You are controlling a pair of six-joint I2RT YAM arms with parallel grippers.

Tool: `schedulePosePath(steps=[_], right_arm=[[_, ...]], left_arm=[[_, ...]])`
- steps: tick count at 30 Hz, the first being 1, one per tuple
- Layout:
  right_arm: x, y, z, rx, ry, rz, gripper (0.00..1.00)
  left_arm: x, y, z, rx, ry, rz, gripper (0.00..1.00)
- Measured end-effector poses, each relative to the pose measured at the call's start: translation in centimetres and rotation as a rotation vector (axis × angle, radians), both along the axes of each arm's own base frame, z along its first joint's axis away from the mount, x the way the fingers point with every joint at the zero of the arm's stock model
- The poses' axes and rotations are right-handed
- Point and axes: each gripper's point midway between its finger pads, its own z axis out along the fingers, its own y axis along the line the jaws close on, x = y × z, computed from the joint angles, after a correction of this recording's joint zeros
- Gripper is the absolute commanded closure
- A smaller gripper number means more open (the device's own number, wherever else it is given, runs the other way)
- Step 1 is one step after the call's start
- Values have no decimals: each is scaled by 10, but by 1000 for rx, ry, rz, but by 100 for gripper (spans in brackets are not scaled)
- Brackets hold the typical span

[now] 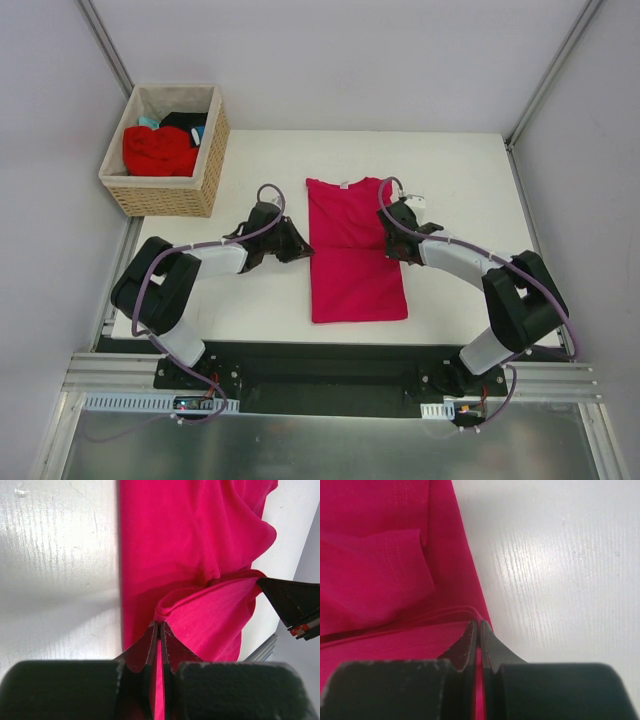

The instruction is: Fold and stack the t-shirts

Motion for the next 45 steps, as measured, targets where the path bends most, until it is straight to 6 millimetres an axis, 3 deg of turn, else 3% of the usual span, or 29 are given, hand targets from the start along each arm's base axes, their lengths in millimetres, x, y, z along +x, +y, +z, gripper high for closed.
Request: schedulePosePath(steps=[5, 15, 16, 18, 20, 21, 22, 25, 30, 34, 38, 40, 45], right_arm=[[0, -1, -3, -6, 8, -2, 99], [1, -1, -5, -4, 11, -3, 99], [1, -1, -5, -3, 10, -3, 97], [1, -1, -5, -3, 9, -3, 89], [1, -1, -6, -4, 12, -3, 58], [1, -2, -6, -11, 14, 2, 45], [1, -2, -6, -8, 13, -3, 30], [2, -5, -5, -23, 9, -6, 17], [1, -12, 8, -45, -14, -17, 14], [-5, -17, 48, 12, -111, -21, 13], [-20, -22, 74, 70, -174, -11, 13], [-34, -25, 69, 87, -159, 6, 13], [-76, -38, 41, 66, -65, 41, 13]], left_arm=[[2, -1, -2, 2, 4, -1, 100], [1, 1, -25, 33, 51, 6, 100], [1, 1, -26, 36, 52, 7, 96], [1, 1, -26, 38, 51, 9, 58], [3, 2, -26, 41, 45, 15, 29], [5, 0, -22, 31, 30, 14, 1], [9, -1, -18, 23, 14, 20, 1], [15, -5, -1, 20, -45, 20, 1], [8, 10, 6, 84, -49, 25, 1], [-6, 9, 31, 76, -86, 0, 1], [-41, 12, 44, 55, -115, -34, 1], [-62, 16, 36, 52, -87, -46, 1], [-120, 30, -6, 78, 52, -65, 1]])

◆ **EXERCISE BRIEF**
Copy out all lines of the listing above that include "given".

◆ **YOUR SOLUTION**
- A smaller gripper number means more open (the device's own number, wherever else it is given, runs the other way)
Motion for the next 45 steps, as measured, targets where the path bends most, until it is straight to 6 millimetres an axis, 3 deg of turn, else 3% of the usual span, or 29 are given, hand targets from the start along each arm's base axes, their lengths in millimetres, x, y, z along +x, +y, +z, gripper high for closed.

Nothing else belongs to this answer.